Don't let free Wi-Fi wreck the holidays

Malls should just name their public Wi-Fi networks "Danger" and be done with it.

Laura Hautala Former Senior Writer
Laura wrote about e-commerce and Amazon, and she occasionally covered cool science topics. Previously, she broke down cybersecurity and privacy issues for CNET readers. Laura is based in Tacoma, Washington, and was into sourdough before the pandemic.
Expertise E-commerce | Amazon | Earned wage access | Online marketplaces | Direct to consumer | Unions | Labor and employment | Supply chain | Cybersecurity | Privacy | Stalkerware | Hacking Credentials
  • 2022 Eddie Award for a single article in consumer technology
Laura Hautala
3 min read
Enlarge Image

A Wi-Fi logo seen at the Mobile World Congress in Barcelona in 2014. Public Wi-Fi portals can be taken over by hackers.

Josep Lago/AFP/Getty Images

Evan Robertson won his school science fair this year by proving just how thoughtless people can be on public Wi-Fi networks.

Evan, now 11, programmed fake Wi-Fi portals and took them to food courts shopping centers across the Austin, Texas, area and waited to see how many agreed to some pretty outrageous conditions. For the love of free internet access, they'd have to give their OK for the Wi-Fi owner to do things like "reading and responding to your emails, monitoring of input and/or output, and 'bricking' of your device."

More than half of the shoppers shown these terms accepted them.

Attention holiday shoppers: public Wi-Fi networks are dangerous, especially during the Christmas season when so many people in one spot make for easy pickings, says Don Duncan, a security engineer with NuData Security.

The past 12 months, full of cyberattacks, showed just vulnerable we all are. Yahoo, for example, revealed the worst data breach in history after hackers grabbed the names, phone numbers and birth dates from 500 million user accounts. Ransomware made headlines when people demanded $3.4 million to unlock a Los Angeles hospital's computer and tried to extort $73,000 from San Francisco's Municipal Transit Agency. And over the summer, electronic intruders made off with emails sent by members of the Democratic National Committee and Hillary Clinton's election campaign.

Think of public Wi-Fi as hackers' on-ramp to the rest of us, giving them free rein to collect our usernames and passwords and read our texts and emails. It's why Evan's fake terms and conditions might be the most honest out there, since hackers can do just about everything on his list.

Take it from Amihai Neiderman, of Tel Aviv, Israel, who spent a day devising an attack that let him intercept the traffic of anyone connecting to the city's free Wi-Fi network.

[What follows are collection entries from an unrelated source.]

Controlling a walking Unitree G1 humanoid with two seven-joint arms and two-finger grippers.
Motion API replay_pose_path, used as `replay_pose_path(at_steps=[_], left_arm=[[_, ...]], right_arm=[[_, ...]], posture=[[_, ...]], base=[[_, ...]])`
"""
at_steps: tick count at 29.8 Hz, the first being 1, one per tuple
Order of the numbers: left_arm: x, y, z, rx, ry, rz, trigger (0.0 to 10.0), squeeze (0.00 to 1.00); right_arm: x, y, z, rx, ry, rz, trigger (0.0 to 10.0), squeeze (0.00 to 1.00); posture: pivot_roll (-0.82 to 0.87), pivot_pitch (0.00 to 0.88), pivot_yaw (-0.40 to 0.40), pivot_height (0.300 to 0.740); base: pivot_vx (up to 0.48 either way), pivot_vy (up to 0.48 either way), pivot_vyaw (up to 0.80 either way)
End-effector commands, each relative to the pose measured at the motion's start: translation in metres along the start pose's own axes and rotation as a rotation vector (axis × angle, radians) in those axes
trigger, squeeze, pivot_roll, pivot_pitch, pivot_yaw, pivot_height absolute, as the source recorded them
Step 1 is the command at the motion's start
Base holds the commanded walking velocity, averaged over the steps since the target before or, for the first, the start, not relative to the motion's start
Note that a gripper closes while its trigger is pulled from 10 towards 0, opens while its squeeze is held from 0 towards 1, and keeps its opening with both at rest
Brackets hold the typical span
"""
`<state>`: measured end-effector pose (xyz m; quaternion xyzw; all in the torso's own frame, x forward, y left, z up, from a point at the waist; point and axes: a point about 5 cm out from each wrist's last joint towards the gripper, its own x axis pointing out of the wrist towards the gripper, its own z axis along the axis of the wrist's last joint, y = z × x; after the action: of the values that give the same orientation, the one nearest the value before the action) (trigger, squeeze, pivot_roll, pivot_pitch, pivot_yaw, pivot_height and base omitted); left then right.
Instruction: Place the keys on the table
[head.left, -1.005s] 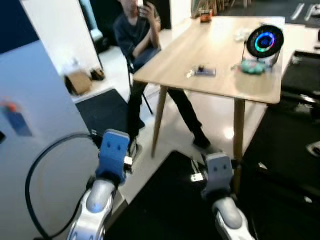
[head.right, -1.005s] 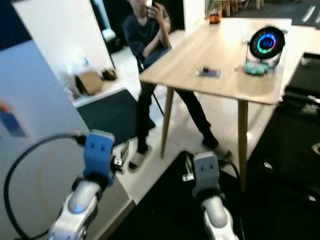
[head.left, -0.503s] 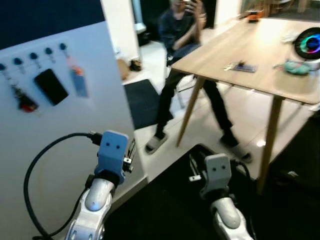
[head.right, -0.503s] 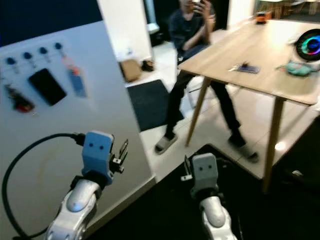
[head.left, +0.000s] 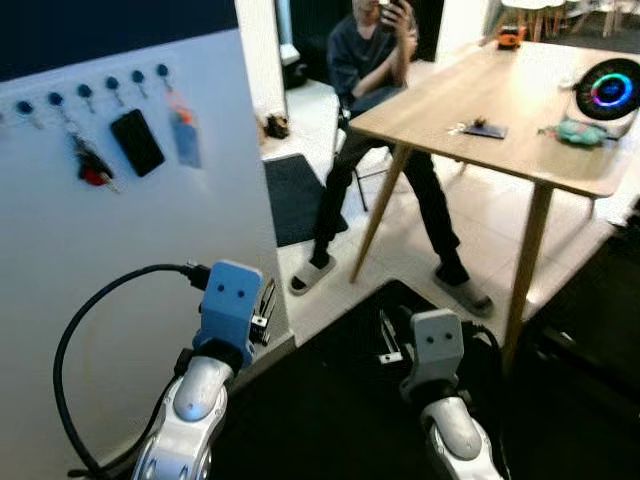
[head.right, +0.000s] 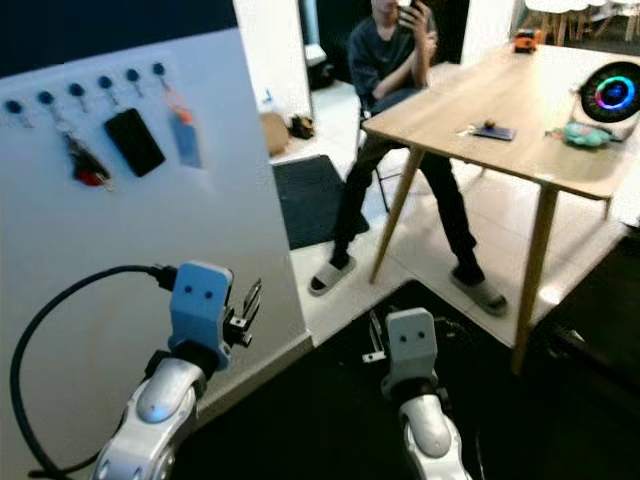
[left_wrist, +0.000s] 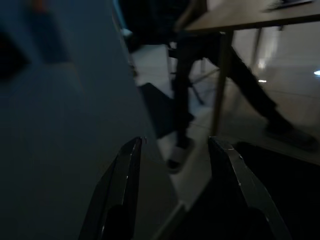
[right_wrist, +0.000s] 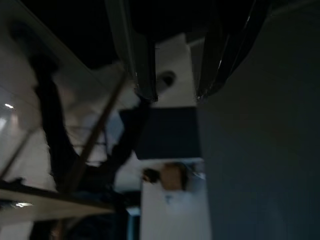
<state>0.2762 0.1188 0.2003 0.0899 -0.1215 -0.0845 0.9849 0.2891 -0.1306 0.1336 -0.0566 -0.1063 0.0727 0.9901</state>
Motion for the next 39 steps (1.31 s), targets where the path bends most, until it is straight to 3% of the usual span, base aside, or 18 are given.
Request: replay_pose_path(at_steps=[1,21,39], left_arm=[[-0.0011,0.0006,-0.0022,0.008,0.015,0.002,10.0,0.00],[0.0002,-0.0012,-0.0003,0.018,0.004,-0.012,10.0,0.00],[-0.0001,-0.0002,-0.0014,0.026,0.006,-0.009,10.0,0.00]], right_arm=[[-0.0009,0.0009,-0.0022,0.012,0.011,0.003,10.0,0.00],[-0.0009,0.0014,-0.0015,0.008,0.008,0.006,10.0,0.00],[-0.0001,0.0055,-0.0016,-0.002,0.010,0.027,10.0,0.00]], posture=[[0.07,0.179,0.104,0.740],[0.06,0.179,0.105,0.740],[0.06,0.176,0.103,0.740]], base=[[0.000,0.000,0.00],[0.000,0.000,0.00],[0.465,0.000,0.00]])
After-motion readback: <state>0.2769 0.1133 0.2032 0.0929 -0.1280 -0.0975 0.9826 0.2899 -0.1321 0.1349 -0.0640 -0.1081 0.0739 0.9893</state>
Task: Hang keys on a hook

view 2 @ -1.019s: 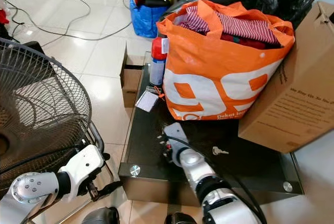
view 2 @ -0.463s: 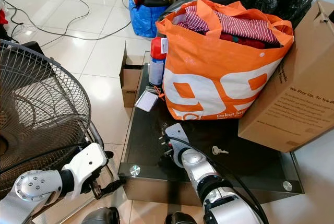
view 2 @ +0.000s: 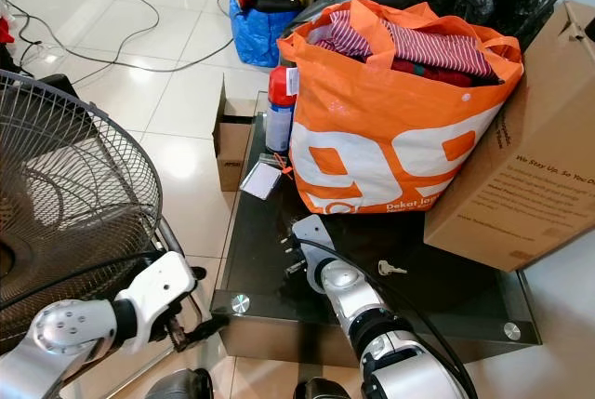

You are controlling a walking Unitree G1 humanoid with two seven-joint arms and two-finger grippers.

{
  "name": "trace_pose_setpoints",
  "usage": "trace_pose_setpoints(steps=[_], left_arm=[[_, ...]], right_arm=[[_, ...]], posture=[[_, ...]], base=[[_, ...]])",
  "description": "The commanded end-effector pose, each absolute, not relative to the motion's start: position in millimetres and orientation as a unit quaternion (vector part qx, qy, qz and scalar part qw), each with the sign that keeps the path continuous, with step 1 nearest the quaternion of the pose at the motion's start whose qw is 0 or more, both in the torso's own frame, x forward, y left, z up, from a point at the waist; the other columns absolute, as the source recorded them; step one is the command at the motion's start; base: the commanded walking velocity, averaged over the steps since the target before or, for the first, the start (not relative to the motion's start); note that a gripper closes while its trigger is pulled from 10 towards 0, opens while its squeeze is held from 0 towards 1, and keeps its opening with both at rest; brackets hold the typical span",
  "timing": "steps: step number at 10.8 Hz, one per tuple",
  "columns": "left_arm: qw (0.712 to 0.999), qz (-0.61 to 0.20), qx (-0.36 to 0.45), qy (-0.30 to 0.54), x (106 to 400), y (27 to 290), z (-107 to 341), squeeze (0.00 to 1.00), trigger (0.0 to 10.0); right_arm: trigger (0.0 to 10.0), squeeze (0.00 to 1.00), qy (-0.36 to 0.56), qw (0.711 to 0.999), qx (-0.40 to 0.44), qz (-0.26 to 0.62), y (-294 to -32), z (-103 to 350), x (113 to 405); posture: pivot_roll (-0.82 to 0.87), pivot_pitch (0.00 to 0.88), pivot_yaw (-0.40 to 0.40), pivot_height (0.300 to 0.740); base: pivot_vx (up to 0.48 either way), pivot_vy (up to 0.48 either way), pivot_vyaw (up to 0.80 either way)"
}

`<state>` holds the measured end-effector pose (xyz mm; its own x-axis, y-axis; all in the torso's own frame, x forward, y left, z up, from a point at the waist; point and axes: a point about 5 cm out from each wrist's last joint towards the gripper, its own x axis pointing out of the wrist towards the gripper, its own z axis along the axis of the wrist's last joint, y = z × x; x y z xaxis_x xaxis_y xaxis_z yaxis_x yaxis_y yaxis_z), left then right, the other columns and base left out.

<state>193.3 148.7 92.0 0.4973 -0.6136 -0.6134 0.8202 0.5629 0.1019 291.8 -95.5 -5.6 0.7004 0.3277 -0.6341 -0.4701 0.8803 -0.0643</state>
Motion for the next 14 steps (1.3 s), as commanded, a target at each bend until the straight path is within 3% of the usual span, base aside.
trace_pose_setpoints(steps=[1,2,3,4,5,9,10,14], left_arm=[[0.841,-0.429,0.191,0.27,192.9,147.4,89.4,0.0,10.0],[0.84,-0.43,0.193,0.268,194.2,146.6,89.4,0.0,10.0],[0.84,-0.431,0.194,0.267,195.3,146.3,89.5,0.0,10.0],[0.84,-0.431,0.194,0.267,195.6,146.1,89.3,0.0,10.0],[0.839,-0.433,0.195,0.266,195.8,145.3,89.1,0.0,10.0],[0.839,-0.436,0.196,0.261,198.7,142.0,87.7,0.0,10.0],[0.838,-0.437,0.197,0.259,199.5,141.0,87.4,0.0,10.0],[0.837,-0.44,0.198,0.257,200.8,139.6,87.3,0.0,10.0]], right_arm=[[0.0,0.0,0.331,0.913,-0.112,0.211,-102.1,-6.5,292.0],[2.5,0.0,0.33,0.913,-0.118,0.208,-103.6,-6.1,292.5],[10.0,0.0,0.333,0.913,-0.117,0.202,-106.1,-7.2,291.8],[10.0,0.93,0.335,0.915,-0.097,0.201,-106.5,-8.2,290.4],[10.0,1.0,0.332,0.917,-0.086,0.202,-106.7,-8.1,290.0],[10.0,1.0,0.328,0.912,-0.103,0.226,-110.3,-6.7,290.0],[10.0,0.0,0.335,0.904,-0.103,0.246,-110.6,-8.6,287.4],[10.0,0.0,0.344,0.9,-0.109,0.243,-117.3,-12.4,285.2]], posture=[[-0.04,0.106,-0.084,0.74],[-0.04,0.104,-0.083,0.74],[-0.04,0.102,-0.08,0.74],[-0.04,0.102,-0.08,0.74],[-0.04,0.097,-0.079,0.74],[-0.05,0.084,-0.081,0.74],[-0.05,0.077,-0.083,0.74],[-0.05,0.082,-0.082,0.74]], base=[[0.0,0.0,0.0],[0.0,0.0,0.0],[0.0,0.0,0.0],[0.0,0.0,0.0],[0.0,0.0,0.0],[0.0,0.0,0.0],[0.0,0.0,0.0],[0.0,0.0,0.0]])
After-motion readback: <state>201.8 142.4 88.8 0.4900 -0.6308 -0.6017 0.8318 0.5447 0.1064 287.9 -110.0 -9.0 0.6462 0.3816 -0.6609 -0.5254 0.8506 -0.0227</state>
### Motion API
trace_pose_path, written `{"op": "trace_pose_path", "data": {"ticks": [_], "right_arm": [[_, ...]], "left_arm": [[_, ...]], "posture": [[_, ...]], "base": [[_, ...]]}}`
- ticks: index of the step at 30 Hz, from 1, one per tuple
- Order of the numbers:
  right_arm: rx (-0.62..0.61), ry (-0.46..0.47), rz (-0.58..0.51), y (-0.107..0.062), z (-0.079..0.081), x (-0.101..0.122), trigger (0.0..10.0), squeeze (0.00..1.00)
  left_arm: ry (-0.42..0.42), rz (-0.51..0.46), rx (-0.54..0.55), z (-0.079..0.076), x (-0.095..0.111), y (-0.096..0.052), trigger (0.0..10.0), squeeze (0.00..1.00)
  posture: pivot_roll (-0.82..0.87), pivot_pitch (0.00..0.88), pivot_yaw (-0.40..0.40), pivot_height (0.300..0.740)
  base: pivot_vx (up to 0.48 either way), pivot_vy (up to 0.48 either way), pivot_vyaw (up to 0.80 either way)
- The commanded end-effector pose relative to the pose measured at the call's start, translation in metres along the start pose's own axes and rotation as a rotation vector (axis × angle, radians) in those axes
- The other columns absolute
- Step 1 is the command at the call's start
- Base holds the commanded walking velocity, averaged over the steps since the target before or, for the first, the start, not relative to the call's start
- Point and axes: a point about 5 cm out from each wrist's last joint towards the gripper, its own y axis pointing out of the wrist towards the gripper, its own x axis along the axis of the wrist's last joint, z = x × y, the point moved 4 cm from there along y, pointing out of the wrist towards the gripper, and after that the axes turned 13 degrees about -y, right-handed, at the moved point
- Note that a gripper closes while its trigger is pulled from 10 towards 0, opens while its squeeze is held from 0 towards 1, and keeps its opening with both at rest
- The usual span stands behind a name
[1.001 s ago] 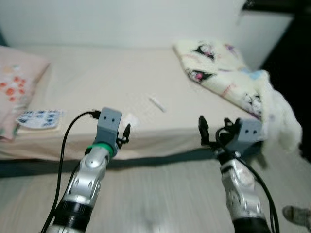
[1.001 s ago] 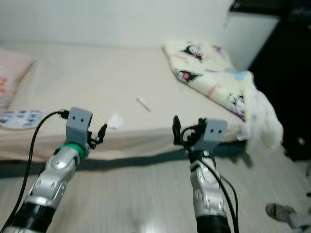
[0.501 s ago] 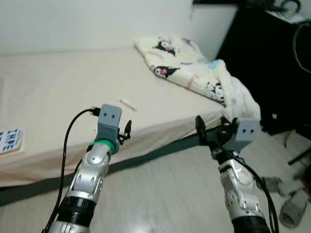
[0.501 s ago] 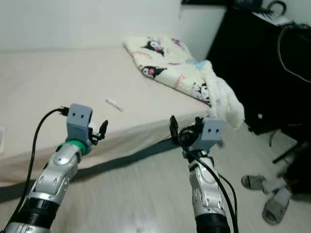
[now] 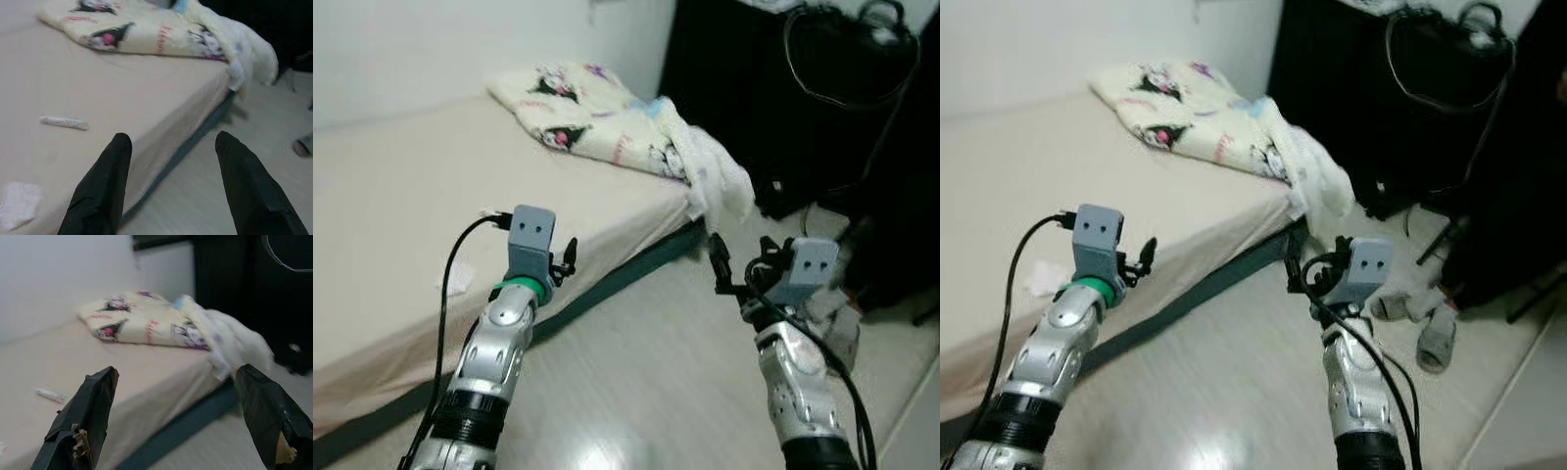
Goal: Clean up the room
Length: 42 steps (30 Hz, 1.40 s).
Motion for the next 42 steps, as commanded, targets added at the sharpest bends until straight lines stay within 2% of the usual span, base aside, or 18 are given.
{"op": "trace_pose_path", "data": {"ticks": [1,7,9,10,12,13,15,17,18,21,25,28,39,42], "right_arm": [[-0.014,-0.003,-0.010,-0.001,-0.004,0.002,10.0,0.00],[-0.012,-0.008,-0.012,0.000,-0.003,0.003,10.0,0.00],[0.004,-0.076,-0.031,0.001,-0.004,0.007,10.0,0.00],[0.004,-0.076,-0.031,0.001,-0.004,0.007,10.0,0.00],[0.004,-0.118,-0.045,0.001,-0.006,0.010,10.0,0.00],[0.004,-0.118,-0.045,0.001,-0.006,0.010,10.0,0.00],[-0.003,-0.214,-0.064,0.002,-0.014,0.015,10.0,0.00],[-0.003,-0.214,-0.064,0.002,-0.014,0.015,10.0,0.00],[-0.009,-0.263,-0.065,0.002,-0.021,0.016,10.0,0.00],[-0.033,-0.253,-0.059,0.001,-0.030,0.016,10.0,0.00],[-0.041,-0.218,-0.055,0.000,-0.032,0.016,10.0,0.00],[-0.038,-0.150,-0.056,0.001,-0.022,0.015,10.0,0.00],[-0.053,-0.107,-0.053,0.001,-0.019,0.012,10.0,0.00],[-0.040,-0.114,-0.059,0.001,-0.015,0.013,10.0,0.00]], "left_arm": [[0.005,0.016,-0.011,-0.004,-0.006,-0.001,10.0,0.00],[0.046,0.017,-0.002,0.001,-0.008,-0.002,10.0,0.00],[0.125,0.006,0.001,0.009,-0.011,-0.005,10.0,0.00],[0.125,0.006,0.001,0.009,-0.011,-0.005,10.0,0.00],[0.179,0.007,0.003,0.016,-0.015,-0.009,10.0,0.00],[0.179,0.007,0.003,0.016,-0.015,-0.009,10.0,0.00],[0.226,0.019,0.000,0.024,-0.020,-0.014,10.0,0.00],[0.226,0.019,0.000,0.024,-0.020,-0.014,10.0,0.00],[0.243,0.030,-0.001,0.029,-0.024,-0.017,10.0,0.00],[0.245,0.036,0.001,0.031,-0.026,-0.019,10.0,0.00],[0.239,0.028,0.001,0.029,-0.025,-0.019,10.0,0.00],[0.214,-0.007,-0.023,0.015,-0.018,-0.014,10.0,0.00],[0.205,-0.037,-0.052,0.005,-0.013,-0.012,10.0,0.00],[0.210,-0.054,-0.047,0.005,-0.011,-0.011,10.0,0.00]], "posture": [[0.01,0.038,-0.003,0.740],[0.01,0.042,-0.002,0.740],[0.01,0.042,-0.002,0.740],[0.01,0.042,-0.002,0.740],[0.02,0.048,-0.001,0.740],[0.02,0.048,-0.001,0.740],[0.02,0.048,-0.001,0.740],[0.02,0.048,-0.001,0.740],[0.02,0.053,0.006,0.740],[0.02,0.053,0.006,0.740],[0.02,0.053,0.006,0.740],[0.02,0.057,0.005,0.740],[0.02,0.058,0.008,0.740],[0.02,0.058,0.008,0.740]], "base": [[0.000,0.000,-0.79],[0.000,0.000,-0.79],[0.000,0.000,-0.79],[0.000,0.000,-0.79],[0.000,0.000,-0.79],[0.000,0.000,-0.79],[0.000,0.000,-0.79],[0.000,0.000,-0.79],[0.000,0.000,-0.79],[0.000,0.000,-0.79],[0.000,0.000,-0.79],[0.000,0.000,-0.79],[0.000,0.000,-0.78],[0.000,0.000,0.00]]}}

"Every piece of data, I could potentially read it," he said. That research, which Neiderman did in his free time, helped him land a job with Equus, a company that helps governments hack individuals through Wi-Fi portals as part of their investigations.

On guard

Enlarge Image

Evan Robertson, now 11, presented his findings at the R00tz Asylum conference in Las Vegas in August. Evan got shoppers to accept Wi-Fi terms and conditions that would have let him send email from their accounts, among other things.

Courtesy of Stephanie Robertson

We get it. You're still going to use your phone at the mall, whether it's to look up product reviews, scout for the best sale prices or transfer a bit more money into a checking account. Even so, there are things you can and should do to stay safe. Here's what experts we spoke to recommend:

    * Recognize that the word "free" can be a trap. Cybersecurity firm Skycure analyzed fraudulent Wi-Fi networks around the US and found 10 percent of them had the word "free" in their names.

    * Know what's nearby. Before you click on that network named "Apple_Store," look around to see if there's really an Apple Store close by. It could be a hacker pretending to be a legitimate network.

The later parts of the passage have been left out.